**PROBLEM TO SOLVE**
Copy the lines below word for word, skipping any image.

····················

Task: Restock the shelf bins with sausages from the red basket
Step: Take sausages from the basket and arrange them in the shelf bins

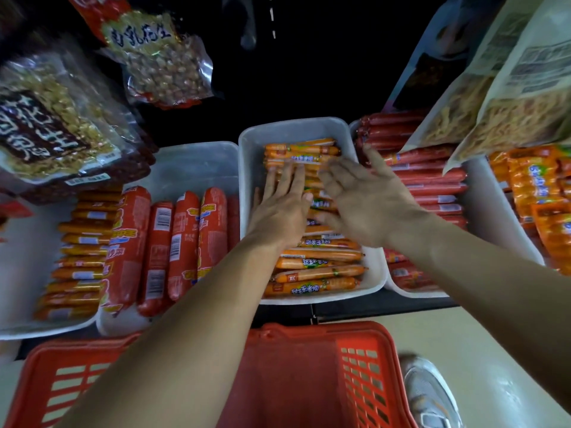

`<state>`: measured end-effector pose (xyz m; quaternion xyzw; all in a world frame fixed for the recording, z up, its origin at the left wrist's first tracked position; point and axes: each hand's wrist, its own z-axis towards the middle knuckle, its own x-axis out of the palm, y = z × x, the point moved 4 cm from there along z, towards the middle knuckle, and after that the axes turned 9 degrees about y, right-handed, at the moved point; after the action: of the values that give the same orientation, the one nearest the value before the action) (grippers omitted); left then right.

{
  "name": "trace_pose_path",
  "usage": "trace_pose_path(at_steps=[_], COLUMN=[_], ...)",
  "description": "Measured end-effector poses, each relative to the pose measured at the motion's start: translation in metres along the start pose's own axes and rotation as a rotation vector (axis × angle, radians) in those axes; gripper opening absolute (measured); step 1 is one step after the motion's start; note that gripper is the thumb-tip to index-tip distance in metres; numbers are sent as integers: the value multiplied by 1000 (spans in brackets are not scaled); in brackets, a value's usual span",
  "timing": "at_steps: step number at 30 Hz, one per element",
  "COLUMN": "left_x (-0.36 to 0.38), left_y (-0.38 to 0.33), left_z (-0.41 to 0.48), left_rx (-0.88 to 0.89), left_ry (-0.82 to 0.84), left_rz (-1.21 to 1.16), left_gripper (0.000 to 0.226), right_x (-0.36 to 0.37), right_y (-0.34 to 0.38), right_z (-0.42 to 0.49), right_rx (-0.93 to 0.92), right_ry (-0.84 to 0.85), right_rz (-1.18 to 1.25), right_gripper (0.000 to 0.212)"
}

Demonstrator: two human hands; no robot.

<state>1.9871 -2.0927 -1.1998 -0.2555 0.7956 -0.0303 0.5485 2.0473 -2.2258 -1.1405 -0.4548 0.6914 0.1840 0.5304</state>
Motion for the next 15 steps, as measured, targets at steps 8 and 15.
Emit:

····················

**TASK RESPONSE**
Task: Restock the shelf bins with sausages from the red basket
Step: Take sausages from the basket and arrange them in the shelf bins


`<state>`: measured end-effector pose (xyz m; quaternion xyzw; all in a world frame fixed for the recording, z up, its origin at the left wrist's first tracked position; point and axes: each hand's wrist, its own z-axis towards the middle knuckle, its own x-axis out of the palm, y = z × x, the point moved 4 cm from there along z, towards the middle knuckle, and after that the axes turned 9 degrees about y, right-handed, at the moved point; after the action: of the values that give the same orientation, the one nearest the value before the action) (grippers omitted); left then right.

{
  "name": "trace_pose_path",
  "usage": "trace_pose_path(at_steps=[_], COLUMN=[_], ...)",
  "description": "Measured end-effector poses, each relative to the pose measured at the motion's start: translation in metres along the start pose's own axes and rotation as a rotation vector (axis × angle, radians) in those axes; gripper opening absolute (measured); step 1 is one step after the motion's start; note that gripper is the thumb-tip to index-tip distance in metres; numbers are sent as integers: the value multiplied by 1000 (spans in brackets are not scaled); in brackets, a value's usual span",
  "timing": "at_steps: step number at 30 Hz, one per element",
  "COLUMN": "left_x (-0.36 to 0.38), left_y (-0.38 to 0.33), left_z (-0.41 to 0.48), left_rx (-0.88 to 0.89), left_ry (-0.82 to 0.84), left_rz (-1.21 to 1.16), left_gripper (0.000 to 0.226), right_x (-0.36 to 0.37), right_y (-0.34 to 0.38), right_z (-0.42 to 0.49), right_rx (-0.93 to 0.92), right_ry (-0.84 to 0.85), right_rz (-1.18 to 1.25), right_gripper (0.000 to 0.212)"
}

Demonstrator: two human hands; no robot.

<state>1.9871 -2.0927 -1.1998 -0.2555 0.7956 -0.0303 0.5485 2.0473 -2.2258 -1.1405 -0.4548 0.6914 0.1840 0.5304</state>
Motion for the next 15 steps, as measured, targets at steps 8 and 15.
Emit:

The full output has already been given.